On October 27, 2022, the Consumer Financial Protection Bureau (“CFPB”) began the process needed to implement a much anticipated rule regarding section 1033 of the Dodd-Frank Act by releasing an outline providing initial information on the proposed rule.[1]  Once implemented, any rule will significantly affect “covered data providers” and early awareness will help those entities best be prepared. This article discusses the process, the currently predicted parameters of the rule, and likely requirements for “covered data providers”.

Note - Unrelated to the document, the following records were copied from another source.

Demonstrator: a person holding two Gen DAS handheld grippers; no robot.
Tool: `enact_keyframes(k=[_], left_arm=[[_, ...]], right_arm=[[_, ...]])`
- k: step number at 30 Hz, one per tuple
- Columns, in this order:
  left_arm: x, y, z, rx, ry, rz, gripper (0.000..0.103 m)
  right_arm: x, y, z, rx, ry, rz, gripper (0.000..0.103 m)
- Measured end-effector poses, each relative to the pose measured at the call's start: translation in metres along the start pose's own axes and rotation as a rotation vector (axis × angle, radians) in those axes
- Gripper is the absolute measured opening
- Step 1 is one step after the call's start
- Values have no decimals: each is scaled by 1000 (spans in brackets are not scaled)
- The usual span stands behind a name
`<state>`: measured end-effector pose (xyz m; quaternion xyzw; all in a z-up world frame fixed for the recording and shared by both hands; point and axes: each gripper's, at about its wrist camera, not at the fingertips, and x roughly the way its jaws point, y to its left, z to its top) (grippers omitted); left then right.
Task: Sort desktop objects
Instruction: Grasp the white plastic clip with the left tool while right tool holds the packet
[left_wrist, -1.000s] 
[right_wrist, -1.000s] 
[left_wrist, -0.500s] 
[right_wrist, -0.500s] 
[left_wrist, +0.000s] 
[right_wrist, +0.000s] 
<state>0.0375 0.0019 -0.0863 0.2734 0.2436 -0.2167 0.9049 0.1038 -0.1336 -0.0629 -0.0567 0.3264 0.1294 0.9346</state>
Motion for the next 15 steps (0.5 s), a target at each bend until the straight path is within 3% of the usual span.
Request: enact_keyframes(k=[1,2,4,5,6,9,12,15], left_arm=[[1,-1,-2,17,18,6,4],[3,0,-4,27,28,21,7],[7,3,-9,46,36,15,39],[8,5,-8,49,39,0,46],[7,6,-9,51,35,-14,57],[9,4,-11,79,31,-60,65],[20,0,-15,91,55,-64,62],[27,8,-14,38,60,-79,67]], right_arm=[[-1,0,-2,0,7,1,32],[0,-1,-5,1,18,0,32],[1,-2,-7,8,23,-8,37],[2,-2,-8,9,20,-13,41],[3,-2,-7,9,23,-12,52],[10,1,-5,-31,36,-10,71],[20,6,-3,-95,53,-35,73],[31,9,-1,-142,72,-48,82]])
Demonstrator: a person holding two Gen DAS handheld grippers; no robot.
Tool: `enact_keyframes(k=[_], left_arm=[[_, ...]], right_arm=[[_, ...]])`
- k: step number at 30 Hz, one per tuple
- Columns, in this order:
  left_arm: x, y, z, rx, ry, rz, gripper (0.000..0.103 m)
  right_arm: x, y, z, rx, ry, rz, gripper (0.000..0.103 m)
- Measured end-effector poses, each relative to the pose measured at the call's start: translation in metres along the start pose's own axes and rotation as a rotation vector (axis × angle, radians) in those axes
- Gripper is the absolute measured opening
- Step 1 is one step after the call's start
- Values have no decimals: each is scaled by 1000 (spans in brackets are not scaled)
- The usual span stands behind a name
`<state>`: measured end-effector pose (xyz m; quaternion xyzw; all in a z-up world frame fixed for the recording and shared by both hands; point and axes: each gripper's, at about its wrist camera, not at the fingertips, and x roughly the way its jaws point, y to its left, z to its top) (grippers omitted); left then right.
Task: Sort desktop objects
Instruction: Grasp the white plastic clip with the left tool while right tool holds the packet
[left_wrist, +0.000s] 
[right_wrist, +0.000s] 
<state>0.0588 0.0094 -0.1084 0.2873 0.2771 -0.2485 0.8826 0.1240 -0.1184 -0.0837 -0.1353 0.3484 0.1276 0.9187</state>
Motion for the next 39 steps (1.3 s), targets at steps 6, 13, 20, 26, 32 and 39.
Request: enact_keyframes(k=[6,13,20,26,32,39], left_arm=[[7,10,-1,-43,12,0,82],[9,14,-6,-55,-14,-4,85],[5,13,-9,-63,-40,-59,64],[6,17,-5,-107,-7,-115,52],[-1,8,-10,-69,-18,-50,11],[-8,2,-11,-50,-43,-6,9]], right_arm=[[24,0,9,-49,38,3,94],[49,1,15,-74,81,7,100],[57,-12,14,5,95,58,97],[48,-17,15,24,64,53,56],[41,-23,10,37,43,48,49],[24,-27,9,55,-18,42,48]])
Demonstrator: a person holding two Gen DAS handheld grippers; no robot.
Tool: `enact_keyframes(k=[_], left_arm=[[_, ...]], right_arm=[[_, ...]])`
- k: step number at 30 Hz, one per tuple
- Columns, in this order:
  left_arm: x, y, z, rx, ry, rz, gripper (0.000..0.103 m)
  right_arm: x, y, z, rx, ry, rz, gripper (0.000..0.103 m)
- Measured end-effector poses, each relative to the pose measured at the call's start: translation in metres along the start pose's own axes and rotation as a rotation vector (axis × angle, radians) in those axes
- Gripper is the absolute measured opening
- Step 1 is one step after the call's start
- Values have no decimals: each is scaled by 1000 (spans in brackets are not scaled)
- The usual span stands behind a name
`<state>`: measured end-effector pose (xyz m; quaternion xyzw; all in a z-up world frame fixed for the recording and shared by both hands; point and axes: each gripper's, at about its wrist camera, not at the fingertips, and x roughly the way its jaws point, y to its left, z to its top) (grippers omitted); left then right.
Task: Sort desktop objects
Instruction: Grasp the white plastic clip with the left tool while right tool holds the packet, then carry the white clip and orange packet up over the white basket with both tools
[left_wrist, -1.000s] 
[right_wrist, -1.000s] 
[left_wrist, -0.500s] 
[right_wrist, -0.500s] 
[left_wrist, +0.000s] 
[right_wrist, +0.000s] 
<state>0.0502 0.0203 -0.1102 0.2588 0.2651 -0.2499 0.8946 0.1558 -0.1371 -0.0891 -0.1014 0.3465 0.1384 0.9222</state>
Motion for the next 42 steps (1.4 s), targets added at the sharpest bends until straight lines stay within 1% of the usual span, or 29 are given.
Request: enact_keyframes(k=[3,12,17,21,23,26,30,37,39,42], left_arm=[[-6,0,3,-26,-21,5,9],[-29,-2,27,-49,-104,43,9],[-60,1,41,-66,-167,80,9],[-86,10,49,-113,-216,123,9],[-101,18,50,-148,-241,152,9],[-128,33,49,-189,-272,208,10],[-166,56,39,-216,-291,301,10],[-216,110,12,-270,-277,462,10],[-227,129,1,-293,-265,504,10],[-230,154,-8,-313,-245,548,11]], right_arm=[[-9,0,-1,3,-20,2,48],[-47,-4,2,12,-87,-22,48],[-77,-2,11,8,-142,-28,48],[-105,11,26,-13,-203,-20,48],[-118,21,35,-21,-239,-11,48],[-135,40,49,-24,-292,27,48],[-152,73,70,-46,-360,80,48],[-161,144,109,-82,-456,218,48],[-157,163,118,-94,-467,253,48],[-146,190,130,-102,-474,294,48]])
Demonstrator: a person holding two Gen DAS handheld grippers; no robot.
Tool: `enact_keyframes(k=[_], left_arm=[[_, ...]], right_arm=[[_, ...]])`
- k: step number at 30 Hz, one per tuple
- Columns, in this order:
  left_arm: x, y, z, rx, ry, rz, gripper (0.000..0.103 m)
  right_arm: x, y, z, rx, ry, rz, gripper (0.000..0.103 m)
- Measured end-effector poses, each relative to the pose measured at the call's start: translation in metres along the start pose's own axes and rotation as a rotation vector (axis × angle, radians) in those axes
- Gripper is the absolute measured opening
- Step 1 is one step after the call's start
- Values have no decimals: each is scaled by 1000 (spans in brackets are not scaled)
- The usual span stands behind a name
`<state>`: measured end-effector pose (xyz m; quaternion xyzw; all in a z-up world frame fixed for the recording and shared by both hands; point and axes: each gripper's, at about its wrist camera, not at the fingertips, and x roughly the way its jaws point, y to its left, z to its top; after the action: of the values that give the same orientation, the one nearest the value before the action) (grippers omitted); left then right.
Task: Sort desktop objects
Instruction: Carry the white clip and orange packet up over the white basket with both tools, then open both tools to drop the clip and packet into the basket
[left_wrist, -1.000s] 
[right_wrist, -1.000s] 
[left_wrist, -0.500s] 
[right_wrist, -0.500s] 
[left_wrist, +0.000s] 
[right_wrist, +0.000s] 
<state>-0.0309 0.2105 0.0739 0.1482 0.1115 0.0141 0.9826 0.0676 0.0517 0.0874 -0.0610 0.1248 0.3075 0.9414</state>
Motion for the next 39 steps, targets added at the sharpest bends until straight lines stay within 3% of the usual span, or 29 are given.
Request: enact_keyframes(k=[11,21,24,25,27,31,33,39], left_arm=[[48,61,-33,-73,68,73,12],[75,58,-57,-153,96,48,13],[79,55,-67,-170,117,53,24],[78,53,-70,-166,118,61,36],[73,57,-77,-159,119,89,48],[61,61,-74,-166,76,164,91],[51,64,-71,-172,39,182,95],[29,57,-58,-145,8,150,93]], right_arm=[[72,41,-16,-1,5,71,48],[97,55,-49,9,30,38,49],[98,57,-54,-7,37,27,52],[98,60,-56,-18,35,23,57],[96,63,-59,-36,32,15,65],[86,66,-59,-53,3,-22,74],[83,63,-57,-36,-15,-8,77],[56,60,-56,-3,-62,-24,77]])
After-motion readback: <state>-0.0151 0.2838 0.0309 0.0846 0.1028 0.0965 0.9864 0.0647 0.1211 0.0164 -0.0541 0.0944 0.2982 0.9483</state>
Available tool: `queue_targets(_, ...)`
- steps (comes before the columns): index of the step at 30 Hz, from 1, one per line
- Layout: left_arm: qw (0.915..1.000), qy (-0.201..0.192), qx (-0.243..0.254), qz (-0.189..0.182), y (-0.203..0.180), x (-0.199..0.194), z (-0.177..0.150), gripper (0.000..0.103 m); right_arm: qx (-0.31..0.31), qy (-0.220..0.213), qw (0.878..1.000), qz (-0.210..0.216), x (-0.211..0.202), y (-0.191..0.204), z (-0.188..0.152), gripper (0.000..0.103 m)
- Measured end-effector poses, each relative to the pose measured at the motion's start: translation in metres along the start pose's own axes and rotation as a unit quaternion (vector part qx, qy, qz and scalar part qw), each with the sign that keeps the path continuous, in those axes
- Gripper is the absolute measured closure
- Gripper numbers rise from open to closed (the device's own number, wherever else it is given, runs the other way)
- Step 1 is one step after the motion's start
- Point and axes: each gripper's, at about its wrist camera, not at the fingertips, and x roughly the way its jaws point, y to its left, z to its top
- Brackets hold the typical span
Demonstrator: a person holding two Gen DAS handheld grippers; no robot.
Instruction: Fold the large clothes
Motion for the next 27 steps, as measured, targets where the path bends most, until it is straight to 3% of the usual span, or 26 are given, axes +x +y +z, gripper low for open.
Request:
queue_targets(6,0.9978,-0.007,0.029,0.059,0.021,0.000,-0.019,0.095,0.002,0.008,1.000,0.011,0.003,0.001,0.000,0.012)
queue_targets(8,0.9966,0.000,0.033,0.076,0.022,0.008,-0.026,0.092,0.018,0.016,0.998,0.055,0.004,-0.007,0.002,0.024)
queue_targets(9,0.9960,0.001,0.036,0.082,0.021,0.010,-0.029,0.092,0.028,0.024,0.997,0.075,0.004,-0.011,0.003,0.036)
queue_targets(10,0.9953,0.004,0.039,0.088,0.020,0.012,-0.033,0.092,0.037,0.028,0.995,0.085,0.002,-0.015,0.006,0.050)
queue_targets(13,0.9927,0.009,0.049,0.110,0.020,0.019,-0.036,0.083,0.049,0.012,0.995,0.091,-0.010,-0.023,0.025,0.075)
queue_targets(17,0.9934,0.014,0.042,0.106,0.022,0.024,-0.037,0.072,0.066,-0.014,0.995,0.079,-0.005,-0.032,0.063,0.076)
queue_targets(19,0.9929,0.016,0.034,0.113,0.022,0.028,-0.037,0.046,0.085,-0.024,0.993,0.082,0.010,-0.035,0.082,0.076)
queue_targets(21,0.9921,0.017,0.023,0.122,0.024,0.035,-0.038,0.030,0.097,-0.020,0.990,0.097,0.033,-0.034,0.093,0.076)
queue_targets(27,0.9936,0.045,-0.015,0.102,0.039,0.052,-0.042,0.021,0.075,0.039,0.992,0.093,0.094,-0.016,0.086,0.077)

As set forth in the Outline,[2] the proposed rule would require financial service companies to provide consumers with greater access and control over their own data, including with third-parties upon authorization. The CFPB hopes that this rule will promote competition and innovation to benefit consumers, part of its statutory mandate. In order to accomplish this, the CFPB needs to balance things like data privacy and security with consumer choice and ease of access.

The first step in the CFPB’s rulemaking process is to obtain input from small businesses pursuant to the Small Business Regulatory Enforcement Fairness Act of 1996, which is likely going to be a lengthy process. Next, the CFPB will publish the proposed rule and review any public comments received. Then the CFPB will issue the final rule, probably in 2024, which will include a date by which the relevant financial service companies must comply.

Regardless of when the rule is ultimately implemented, it is likely to have a significant impact on consumers, financial institutions, and the constantly emerging fintech companies. As a result, it is important that impacted organizations stay informed of these developments.

What type of entities will be affected by the proposed rule?[3]

At least in the beginning, the CFPB only intends to make the rule applicable to entities that fit the definition of a “financial institution” in section 1005.2(i) of the CFPB’s Regulation E, or a “card issuer” as set forth in section 1026.2(a)(7) of the CFPB’s Regulation Z. The CFPB refers to the relevant financial institutions and card issuers as “covered data providers.”

Entities that fall under the covered data provider definition include banks, credit unions, or “other persons” that hold consumer accounts and issue debit cards, credit cards, and prepaid cards. The CFPB explains that it focused on these data providers because they implicate consumers’ payment and transaction data.

Interestingly, though, CFPB also notes that a covered data provider includes entities that issue an access device and agree to provide electrical fund transfer services, like mobile wallets and electronic payment products. Typically such data providers do not have as much information about the consumer transactions as the actual banks or credit unions.

What information would a covered data provider need to make available?[4]

The CFPB has identified a significant amount of information that it believes should be provided to a consumer and/or authorized third party. While a large portion of this information is likely already given to the customer through their account statements and/or other communications, the CFPB expressly included a category of information not typically provided through account statements.

The information that would be subject to disclosure falls into six categories:

1) Periodic statement information for settlement transactions and deposits;

2) Information regarding prior transactions and deposits that have not yet settled;

3) Information about prior transactions that are not typically shown on periodic statements or portals (such as card networks, ATM networks, automated clearing house networks, check-collection networks, and real-time payment networks);

4) Online banking transactions that the consumer has set up but have not yet occurred;

5) Account identity information (e.g. name, address, social security number); and

6) Additional miscellaneous information, including consumer reports from consumer reporting agencies, fees that are assessed against a consumer’s financial account, any incentives that the covered data provider offers to consumers, and any security breaches that exposed the consumer’s identity or financial information.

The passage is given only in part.